> [The data]:
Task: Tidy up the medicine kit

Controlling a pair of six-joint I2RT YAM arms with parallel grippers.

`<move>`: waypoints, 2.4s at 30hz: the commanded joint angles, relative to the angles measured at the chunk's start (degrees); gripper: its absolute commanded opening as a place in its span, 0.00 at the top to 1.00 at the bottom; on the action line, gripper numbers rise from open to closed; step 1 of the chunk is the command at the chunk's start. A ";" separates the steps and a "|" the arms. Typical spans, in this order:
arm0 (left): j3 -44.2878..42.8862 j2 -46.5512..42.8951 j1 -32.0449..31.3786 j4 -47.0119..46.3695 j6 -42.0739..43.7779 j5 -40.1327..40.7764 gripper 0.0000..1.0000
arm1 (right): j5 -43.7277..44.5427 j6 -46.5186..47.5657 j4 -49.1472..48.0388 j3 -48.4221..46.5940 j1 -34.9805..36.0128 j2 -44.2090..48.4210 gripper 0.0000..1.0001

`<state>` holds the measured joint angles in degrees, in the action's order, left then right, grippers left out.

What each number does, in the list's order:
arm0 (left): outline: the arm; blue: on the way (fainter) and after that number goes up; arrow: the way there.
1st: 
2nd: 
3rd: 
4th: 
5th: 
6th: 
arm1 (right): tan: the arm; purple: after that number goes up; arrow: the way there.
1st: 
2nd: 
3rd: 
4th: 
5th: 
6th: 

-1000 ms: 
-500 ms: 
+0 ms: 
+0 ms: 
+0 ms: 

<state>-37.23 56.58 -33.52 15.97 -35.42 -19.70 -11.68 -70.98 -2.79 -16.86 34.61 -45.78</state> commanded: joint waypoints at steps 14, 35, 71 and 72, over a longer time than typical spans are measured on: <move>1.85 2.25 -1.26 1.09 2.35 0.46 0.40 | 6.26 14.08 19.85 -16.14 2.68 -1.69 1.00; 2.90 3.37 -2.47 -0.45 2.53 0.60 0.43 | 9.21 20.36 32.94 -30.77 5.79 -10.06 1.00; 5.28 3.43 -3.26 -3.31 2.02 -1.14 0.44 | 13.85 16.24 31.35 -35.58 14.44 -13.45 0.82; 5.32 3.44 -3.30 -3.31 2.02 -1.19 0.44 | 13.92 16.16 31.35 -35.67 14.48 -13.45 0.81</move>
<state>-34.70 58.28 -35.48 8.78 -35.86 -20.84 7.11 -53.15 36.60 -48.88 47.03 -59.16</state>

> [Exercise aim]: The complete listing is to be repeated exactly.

> [Written response]:
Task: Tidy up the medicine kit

Controlling a pair of six-joint I2RT YAM arms with parallel grippers.

`<move>`: waypoints, 2.4s at 30hz: the commanded joint angles, relative to the angles measured at the chunk's start (degrees); gripper: its absolute commanded opening as a place in its span, 0.00 at the top to 1.00 at the bottom; on the action line, gripper numbers rise from open to closed; step 1 of the chunk is the command at the chunk's start. A ";" separates the steps and a "|" the arms. Typical spans, in this order:
arm0 (left): j3 -44.2878..42.8862 j2 -46.5512..42.8951 j1 -32.0449..31.3786 j4 -47.0119..46.3695 j6 -42.0739..43.7779 j5 -40.1327..40.7764 gripper 0.0000..1.0000
arm1 (right): j5 -43.7277..44.5427 j6 -46.5186..47.5657 j4 -49.1472..48.0388 j3 -48.4221..46.5940 j1 -34.9805..36.0128 j2 -44.2090..48.4210 gripper 0.0000..1.0001

`<state>` holds the measured joint angles in degrees, in the action's order, left then right, grippers left out.

What each number does, in the list's order:
arm0 (left): outline: the arm; blue: on the way (fainter) and after that number goes up; arrow: the way there.
1st: 
2nd: 
3rd: 
4th: 
5th: 
6th: 
arm1 (right): tan: the arm; purple: after that number goes up; arrow: the way there.
1st: 
2nd: 
3rd: 
4th: 
5th: 
6th: 

-1000 ms: 
-500 ms: 
+0 ms: 
+0 ms: 
+0 ms: 

<state>-37.23 56.58 -33.52 15.97 -35.42 -19.70 -11.68 -70.98 -2.79 -16.86 34.61 -45.78</state> commanded: joint waypoints at steps 14, 35, 71 and 72, over a longer time than typical spans are measured on: <move>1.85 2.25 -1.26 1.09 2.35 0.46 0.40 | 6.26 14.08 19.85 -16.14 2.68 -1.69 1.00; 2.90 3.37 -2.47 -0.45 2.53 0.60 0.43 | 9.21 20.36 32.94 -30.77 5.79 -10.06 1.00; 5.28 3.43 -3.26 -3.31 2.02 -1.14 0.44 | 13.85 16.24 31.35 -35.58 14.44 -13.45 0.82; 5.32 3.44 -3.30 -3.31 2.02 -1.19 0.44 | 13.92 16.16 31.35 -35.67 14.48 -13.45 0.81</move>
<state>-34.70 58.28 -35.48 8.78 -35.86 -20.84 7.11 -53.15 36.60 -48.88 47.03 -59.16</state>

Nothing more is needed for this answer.